Memorial services across the world marked the 10th anniversary, and here in Canberra, an internal commemoration event at Liliane’s old workplace, the National Health and Medical Research Council (NHMRC) office in Civic.

“We weren’t exactly in the same team, but we basically worked next to each other – you know, a couple of desks away,” Carly says.

Carly Taylor and Liliane Derden were more than colleagues. Photo: Carly Taylor.

Liliane hailed from Belgium and moved to Australia, where she met her partner CJ and had two daughters. This meant English was her second language and she would often “get words wrong”, but Carly says “she had such a great sense of humour about it”.

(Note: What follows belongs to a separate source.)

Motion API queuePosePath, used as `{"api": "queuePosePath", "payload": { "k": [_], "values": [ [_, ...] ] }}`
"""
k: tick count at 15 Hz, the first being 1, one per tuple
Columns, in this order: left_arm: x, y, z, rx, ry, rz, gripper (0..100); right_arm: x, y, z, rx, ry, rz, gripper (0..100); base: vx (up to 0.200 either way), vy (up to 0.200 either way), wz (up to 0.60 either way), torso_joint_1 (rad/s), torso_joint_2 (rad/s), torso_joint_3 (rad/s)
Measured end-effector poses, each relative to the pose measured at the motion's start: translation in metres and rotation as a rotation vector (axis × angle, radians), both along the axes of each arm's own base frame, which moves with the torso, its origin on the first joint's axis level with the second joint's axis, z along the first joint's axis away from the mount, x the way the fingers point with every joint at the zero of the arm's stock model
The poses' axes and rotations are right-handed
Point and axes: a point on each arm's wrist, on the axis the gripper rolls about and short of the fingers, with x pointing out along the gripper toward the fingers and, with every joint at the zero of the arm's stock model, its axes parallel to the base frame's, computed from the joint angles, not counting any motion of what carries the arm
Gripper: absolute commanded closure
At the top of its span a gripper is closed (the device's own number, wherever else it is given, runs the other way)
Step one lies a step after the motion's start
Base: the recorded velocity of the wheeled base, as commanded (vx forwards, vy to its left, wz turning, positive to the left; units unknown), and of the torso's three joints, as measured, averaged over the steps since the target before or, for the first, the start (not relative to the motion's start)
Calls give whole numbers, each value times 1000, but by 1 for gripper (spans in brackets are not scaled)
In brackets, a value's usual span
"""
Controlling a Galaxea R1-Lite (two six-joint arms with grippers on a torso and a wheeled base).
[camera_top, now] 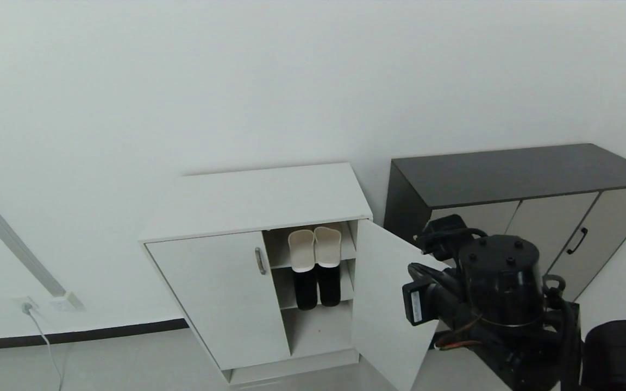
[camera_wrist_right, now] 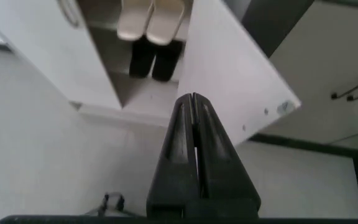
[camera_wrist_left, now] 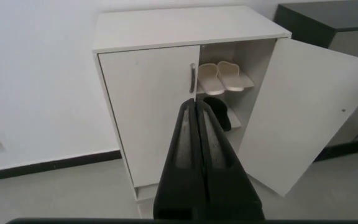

“We’d constantly have to correct her or go, ‘What are you talking about?’ but she just had a beautiful smile and a very big laugh that was very infectious.”

By 2014, Carly and Liliane were fast friends and “spent most weekends together” on trips to Sydney, outings to musicals and the Enlighten Festival, and “all kinds of things”.

selfie of two women on a beach

Liliane Derden and Carly Taylor were friends for seven years before MH17 was shot down. Photo: Carly Taylor.

So it was Liliane’s children who phoned her on the fateful day. And it was Carly who drove round to Lili’s partner’s house “just to be there”. Carly also read her eulogy during the subsequent funeral service.

“In some ways, it feels like only yesterday,” she says.

“But in other ways, so much has happened in my life and in her kids’ lives since then. I just wish she had been around to see it.”

She says 17 July has never ceased to be a “horrible day”, but unlike others who channel their grief into trying to extract justice for what happened, Carly prefers the day to be a “celebration of Lil”.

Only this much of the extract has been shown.